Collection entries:
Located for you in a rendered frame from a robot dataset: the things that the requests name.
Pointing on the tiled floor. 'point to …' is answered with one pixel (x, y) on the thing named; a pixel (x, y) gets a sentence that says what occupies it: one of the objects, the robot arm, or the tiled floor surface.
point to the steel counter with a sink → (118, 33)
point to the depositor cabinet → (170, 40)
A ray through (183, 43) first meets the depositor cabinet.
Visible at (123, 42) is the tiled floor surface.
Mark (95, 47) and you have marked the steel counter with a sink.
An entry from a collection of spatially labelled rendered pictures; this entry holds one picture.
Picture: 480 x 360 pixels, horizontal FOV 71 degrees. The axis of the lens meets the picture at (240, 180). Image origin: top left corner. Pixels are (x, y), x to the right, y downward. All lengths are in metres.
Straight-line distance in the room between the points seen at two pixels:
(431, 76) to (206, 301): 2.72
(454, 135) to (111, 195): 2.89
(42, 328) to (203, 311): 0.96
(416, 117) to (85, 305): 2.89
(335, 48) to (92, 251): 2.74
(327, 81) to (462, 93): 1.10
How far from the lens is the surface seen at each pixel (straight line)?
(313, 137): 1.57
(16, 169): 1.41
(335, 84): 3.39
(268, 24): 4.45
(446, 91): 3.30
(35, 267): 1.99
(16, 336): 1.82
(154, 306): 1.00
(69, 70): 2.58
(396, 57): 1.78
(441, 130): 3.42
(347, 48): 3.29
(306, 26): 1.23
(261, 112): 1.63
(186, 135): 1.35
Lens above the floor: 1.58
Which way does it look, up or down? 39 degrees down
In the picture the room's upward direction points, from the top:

- **DESCRIPTION OF THE TASK**: All lines above between those holding "point to the steel" and "(431, 76) to (206, 301): 2.72", inclusive, must be set down unchanged, and no other line may be included.

- **EXERCISE ANSWER**:
point to the steel counter with a sink → (118, 33)
point to the depositor cabinet → (170, 40)
A ray through (183, 43) first meets the depositor cabinet.
Visible at (123, 42) is the tiled floor surface.
Mark (95, 47) and you have marked the steel counter with a sink.
An entry from a collection of spatially labelled rendered pictures; this entry holds one picture.
Picture: 480 x 360 pixels, horizontal FOV 71 degrees. The axis of the lens meets the picture at (240, 180). Image origin: top left corner. Pixels are (x, y), x to the right, y downward. All lengths are in metres.
Straight-line distance in the room between the points seen at two pixels:
(431, 76) to (206, 301): 2.72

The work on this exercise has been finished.